Allí se detuvo Albino Luciani.

Qué pensaba, nadie lo sabe. Acaso los catequistas del mundo esperaban otra cosa.

—¡Acaso, entre tantas sotanas negras, un pederasta, un feroz lujurioso escuchaba!

—¡O varios!

—¡O todos! ¡Cruel, ecuménica ironía!

—¡Metidos a catequistas para amanojar niños como flores!

—Curas universales…

¿Quiénes me hablan, por qué me interrumpen?

—¡Somos las prostitutas de Venecia, las prostitutas viejas y las prostitutas jóvenes, ah, pobre amanuense de nuestras voces!

Luciani aguardaba, ¿qué aguardaba? Miraba a todos y a nadie. Hacía mucho no impartía la catequesis, y allí estaba, en compañía de los mismos catequistas del mundo. Reanudó la charla: dijo que los cuentos tenían la ventaja del parangón y los ejemplos, y que además daban luz a la inteligencia.

«Las mejores narraciones son las tomadas del Evangelio y la Historia Sagrada. Otras pueden tomarse de la vida de los santos, con tal que sean verdaderas. Si contamos hechos inverosímiles, parábolas, es preciso decir a los niños que son cosas inventadas.

»El saber contar es una de las mejores cualidades del catequista.»

Aquí Luciani otra vez se detuvo. De nuevo buscaba los rostros, los escudriñaba.

«¡El catequista sólo tendrá virtud si se hace niño como los niños!»

«Orar quiere decir hablar con el Señor», les dijo. «Orar es fácil. No se ora solamente en la iglesia.

»El catecismo no se aprende para ser muy sabio sino para ser muy bueno. No es sólo enseñanza sino vida.

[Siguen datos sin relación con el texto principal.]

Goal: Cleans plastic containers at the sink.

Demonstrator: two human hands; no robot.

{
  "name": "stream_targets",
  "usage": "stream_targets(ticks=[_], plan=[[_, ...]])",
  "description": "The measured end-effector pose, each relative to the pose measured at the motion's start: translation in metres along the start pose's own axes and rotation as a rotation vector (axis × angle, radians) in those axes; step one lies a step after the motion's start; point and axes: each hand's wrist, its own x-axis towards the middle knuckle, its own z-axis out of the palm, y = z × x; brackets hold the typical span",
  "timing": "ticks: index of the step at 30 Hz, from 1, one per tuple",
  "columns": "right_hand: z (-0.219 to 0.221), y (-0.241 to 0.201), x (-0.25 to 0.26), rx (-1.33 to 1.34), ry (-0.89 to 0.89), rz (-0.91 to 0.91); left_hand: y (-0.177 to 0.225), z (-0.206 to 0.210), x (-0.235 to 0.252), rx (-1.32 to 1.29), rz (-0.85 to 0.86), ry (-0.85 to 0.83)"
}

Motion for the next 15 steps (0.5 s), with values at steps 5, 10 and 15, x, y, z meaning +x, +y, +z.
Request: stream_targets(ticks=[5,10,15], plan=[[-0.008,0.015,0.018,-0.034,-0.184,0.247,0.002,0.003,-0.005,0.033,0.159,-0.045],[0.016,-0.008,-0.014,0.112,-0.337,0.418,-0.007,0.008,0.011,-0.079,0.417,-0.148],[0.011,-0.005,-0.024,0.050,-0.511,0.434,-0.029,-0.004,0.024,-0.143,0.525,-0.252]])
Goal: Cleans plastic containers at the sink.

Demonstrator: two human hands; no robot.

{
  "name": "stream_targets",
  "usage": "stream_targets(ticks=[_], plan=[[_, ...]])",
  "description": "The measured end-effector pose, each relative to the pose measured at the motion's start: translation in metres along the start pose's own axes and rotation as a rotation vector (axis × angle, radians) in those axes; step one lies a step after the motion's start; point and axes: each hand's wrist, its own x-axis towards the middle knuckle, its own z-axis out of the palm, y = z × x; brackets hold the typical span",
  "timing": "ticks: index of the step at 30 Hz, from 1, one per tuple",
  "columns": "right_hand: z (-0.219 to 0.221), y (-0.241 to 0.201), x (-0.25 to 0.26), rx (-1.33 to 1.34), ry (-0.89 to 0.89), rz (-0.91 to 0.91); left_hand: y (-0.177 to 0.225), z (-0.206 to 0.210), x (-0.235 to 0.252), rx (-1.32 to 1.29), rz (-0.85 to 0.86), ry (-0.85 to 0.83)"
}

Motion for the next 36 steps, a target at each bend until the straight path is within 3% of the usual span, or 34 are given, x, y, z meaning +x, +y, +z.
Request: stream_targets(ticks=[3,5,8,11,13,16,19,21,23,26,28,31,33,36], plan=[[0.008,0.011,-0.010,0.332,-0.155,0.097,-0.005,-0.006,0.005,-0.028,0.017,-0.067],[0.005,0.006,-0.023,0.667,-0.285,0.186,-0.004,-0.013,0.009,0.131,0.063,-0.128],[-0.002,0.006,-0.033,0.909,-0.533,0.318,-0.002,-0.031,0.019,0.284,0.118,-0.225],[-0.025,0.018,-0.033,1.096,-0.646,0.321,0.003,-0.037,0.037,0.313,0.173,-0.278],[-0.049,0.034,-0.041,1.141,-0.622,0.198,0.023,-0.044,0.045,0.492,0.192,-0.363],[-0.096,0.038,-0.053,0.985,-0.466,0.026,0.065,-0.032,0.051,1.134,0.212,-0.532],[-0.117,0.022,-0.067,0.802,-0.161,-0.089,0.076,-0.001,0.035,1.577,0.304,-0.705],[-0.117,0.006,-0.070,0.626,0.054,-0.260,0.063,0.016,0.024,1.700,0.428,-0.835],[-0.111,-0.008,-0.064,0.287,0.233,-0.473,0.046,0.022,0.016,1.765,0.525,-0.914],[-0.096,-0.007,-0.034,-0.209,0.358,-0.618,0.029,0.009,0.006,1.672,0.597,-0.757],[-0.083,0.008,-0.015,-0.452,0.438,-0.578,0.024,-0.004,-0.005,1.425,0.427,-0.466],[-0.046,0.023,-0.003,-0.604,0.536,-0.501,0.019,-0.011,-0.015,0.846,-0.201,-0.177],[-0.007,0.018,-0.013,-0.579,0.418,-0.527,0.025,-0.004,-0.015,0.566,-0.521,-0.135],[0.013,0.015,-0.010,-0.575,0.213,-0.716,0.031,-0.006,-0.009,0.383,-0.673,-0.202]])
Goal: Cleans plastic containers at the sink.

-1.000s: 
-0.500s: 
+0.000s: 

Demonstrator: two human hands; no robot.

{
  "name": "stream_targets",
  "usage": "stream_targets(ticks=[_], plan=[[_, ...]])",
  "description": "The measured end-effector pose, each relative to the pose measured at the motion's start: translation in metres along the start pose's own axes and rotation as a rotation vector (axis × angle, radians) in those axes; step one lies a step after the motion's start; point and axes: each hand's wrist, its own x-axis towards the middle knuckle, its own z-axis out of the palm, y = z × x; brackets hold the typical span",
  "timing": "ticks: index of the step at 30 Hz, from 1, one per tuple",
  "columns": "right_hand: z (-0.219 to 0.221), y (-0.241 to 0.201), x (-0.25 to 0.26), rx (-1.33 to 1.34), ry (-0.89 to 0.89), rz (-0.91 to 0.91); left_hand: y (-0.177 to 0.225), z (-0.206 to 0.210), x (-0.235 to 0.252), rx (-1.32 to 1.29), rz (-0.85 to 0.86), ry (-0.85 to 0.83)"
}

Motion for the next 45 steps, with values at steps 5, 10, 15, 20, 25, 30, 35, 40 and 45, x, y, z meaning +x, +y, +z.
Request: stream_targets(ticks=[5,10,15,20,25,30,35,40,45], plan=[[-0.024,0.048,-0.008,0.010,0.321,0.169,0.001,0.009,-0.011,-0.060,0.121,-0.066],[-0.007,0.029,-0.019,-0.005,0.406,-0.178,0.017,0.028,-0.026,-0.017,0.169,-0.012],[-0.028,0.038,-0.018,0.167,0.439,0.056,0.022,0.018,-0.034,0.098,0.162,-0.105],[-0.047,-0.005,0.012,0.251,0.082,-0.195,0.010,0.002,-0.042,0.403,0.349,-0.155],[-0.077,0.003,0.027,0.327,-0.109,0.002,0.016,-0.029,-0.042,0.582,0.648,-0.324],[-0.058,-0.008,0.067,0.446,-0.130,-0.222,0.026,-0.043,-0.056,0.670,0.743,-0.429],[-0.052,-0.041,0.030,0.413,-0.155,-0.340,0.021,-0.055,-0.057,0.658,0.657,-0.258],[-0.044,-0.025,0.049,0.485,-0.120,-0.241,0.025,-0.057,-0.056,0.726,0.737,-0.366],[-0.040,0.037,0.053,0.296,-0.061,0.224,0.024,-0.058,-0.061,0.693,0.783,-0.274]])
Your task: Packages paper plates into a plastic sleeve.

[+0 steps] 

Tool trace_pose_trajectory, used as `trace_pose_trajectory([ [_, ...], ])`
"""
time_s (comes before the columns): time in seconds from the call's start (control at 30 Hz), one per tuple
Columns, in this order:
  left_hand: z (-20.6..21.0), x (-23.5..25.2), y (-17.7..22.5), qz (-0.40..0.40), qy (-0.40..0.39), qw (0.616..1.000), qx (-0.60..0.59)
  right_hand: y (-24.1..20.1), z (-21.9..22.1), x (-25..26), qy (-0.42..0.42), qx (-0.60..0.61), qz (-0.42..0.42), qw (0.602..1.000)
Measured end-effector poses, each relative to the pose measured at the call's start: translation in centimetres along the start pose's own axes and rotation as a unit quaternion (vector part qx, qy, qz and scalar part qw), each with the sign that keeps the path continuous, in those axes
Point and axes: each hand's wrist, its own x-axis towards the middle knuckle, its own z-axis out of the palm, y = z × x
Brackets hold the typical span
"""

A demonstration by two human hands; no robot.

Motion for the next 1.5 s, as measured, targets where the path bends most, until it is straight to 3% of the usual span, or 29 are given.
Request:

»¡Es vida!», pareció rogar.

Hubo un momento de indescifrable inquietud: el pasmoso batir de alas parecía arrojarse otra vez encima de todos, y opacaba la voz del pontífice Albino Luciani:

«Los ejemplos, a veces, son casos prácticos en los que se explica mejor…»

Se interrumpió: alguien acababa de abrir la crujiente puerta de la biblioteca.

¿Quién?

Aparecía en la puerta Paul Marcinkus, banquero de Dios. ¿Equivocó el camino, en esa jungla de puertas?

—¡Lo equivocó! ¡Lo equivocó! ¡Se lo tragó una escalera, como a Luciani!

—¡Allí lo escupió!

En el estómago del alma: la biblioteca.